On 28 February 2017, the Court of Appeal handed down judgment in the case of Axa Versicherung Ag v Arab Insurance Group (Axa v ARIG). In its decision, the Court upheld the judgment of Males J in the Commercial Court in which he had held that Axa was not entitled to avoid a first loss reinsurance of ARIG covering energy construction losses. The Court found that in failing to disclose certain statistics pertaining to the reinsurance, ARIG had breached its duty to make a fair presentation of the risk to Axa at placement. On the evidence, however, both the Judge at first instance and the Court of Appeal found that the Axa underwriter was not induced to write the risk on the terms which he did because of ARIG’s breach of duty; accordingly, the test for avoidance under the Marine Insurance Act 1906 – which was applicable to this risk – was not met.  

As with many cases on avoidance, much turns on the particular facts of the case. There were, however, a couple of points of general interest which emerged. 

First, the Court of Appeal accepted that in considering the issue of inducement it was appropriate to consider not only what the underwriter’s response to the non-disclosed statistics would have been but, also, how the statistics are likely to have been presented, what explanation would have accompanied them and how the underwriter would have responded in those circumstances. One cannot consider the impact of the statistics in isolation.  

Secondly, in a postscript to his judgment, Christopher Clarke LJ set out some important guidance on how cases of this nature should be determined. First, he confirmed that it is for the insurer (or the reinsurer in this case) to prove that its underwriter was induced to write the risk on the terms which it did by the breach of duty. In considering this issue, he noted the Court needed to conduct an objective exercise to establish what a fair presentation would require to be disclosed, but it should also consider “… what additional matters the insured or his broker would have urged upon the insurer as reasons for writing the business”. He went on to say:-

“The dividing line between what a fair presentation required and what additional matters the broker would have urged may be difficult to determine and might be important since in determining the issue of inducement it’s necessary to assume a fair presentation and ask what would have happened in the light of it, whereas in relation to additional matters which would have been raised by the brokers there would, as it seems to me, be at least an evidential burden on the insured to show that they would probably have been raised on the hypothetical broke.”

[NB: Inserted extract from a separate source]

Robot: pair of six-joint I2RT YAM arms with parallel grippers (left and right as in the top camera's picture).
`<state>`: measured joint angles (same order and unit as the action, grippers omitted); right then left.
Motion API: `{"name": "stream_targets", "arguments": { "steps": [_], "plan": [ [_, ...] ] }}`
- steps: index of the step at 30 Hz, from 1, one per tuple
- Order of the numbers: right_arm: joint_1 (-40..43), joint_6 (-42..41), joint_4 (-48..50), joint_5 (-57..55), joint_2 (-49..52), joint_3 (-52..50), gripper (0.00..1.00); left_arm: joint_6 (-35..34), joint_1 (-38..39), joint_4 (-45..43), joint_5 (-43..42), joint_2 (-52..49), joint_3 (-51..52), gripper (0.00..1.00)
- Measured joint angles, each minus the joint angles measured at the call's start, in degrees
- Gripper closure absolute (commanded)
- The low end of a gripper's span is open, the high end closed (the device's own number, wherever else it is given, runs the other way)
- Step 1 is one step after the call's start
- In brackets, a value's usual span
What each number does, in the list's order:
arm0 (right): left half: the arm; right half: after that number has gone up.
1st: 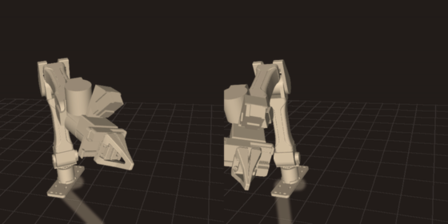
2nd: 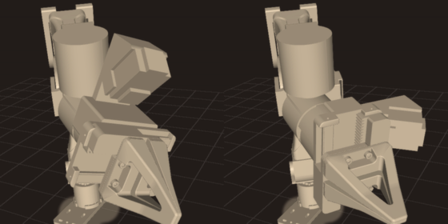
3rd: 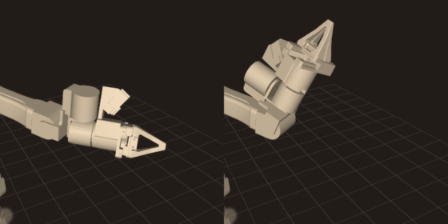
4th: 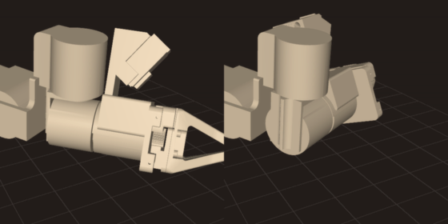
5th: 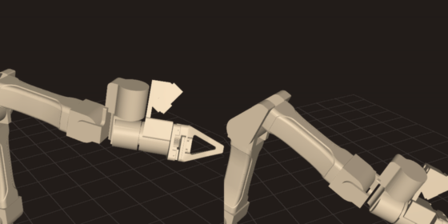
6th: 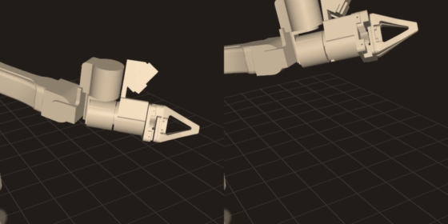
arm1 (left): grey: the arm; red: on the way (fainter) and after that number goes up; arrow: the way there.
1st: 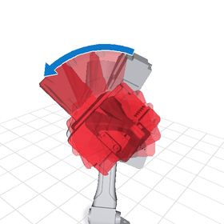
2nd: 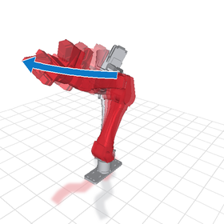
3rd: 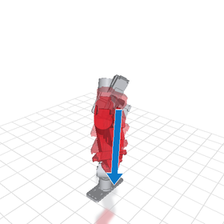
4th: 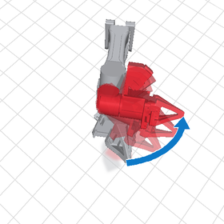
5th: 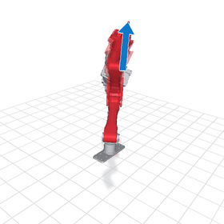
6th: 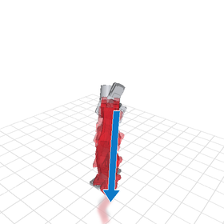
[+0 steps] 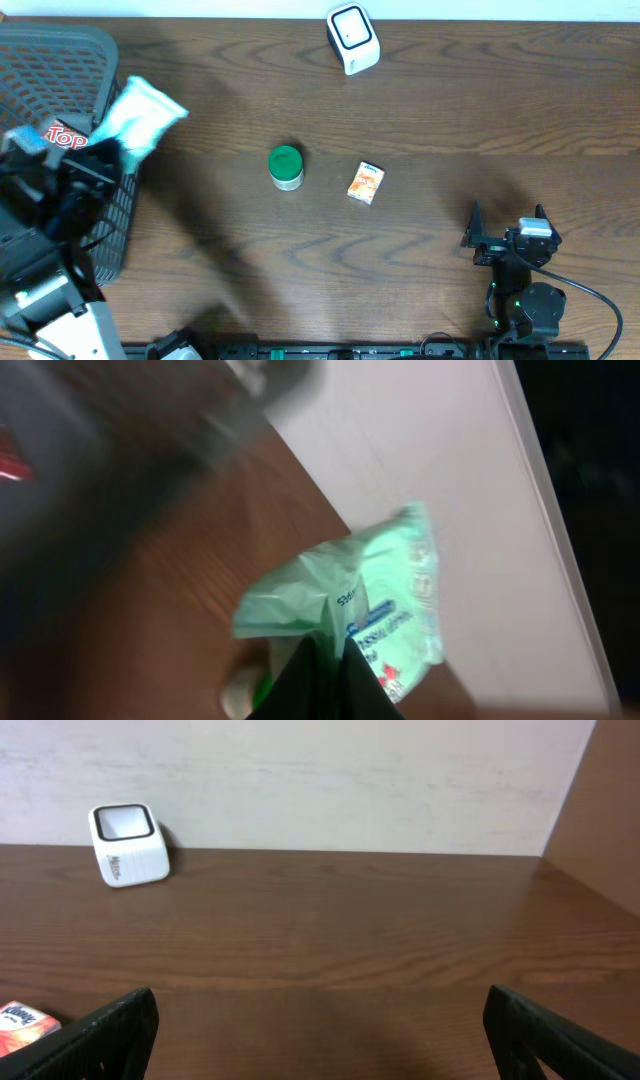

Importantly, Christopher Clarke LLJ went on to say that it would be “undesirable” for the insurer/reinsurer not to have prior notice, either in the pleadings or in the witness statements of what the insureds/reinsured said would have been the issues raised in any broke in which the information which constituted the material non-disclosure relied on was in fact disclosed.  

It is clear that the Court was uncomfortable with the fact that these issues were raised with the insurers’ underwriter for the first time on cross-examination. Although on this occasion they rejected the reinsurers’ appeal on the grounds of procedural error, it seems likely that Courts will take a tougher line in future in light of Christopher Clarke LJ’s postscript comments. 

These issues are likely to become particularly important under the new regime of proportionate remedies set out in the Insurance Act 2015 which applies to all contracts agreed on or after 12 August 2016. Under the terms of the Act, an underwriter will not only have to demonstrate that he or she would not have written the risks on the terms which they did had a fair presentation been made, they will also have to prove whether they would have declined the risk altogether or whether they would have accepted it on different terms either as a premium or otherwise. If they would have accepted it on different terms, they will have to prove what those terms would have been. This is likely to require an even closer scrutiny of how the risk should properly have been presented, what comments and explanations would have been offered by broker during the placing process and what the response of the underwriter would have been than has been required in the past under the Marine Insurance Act regime.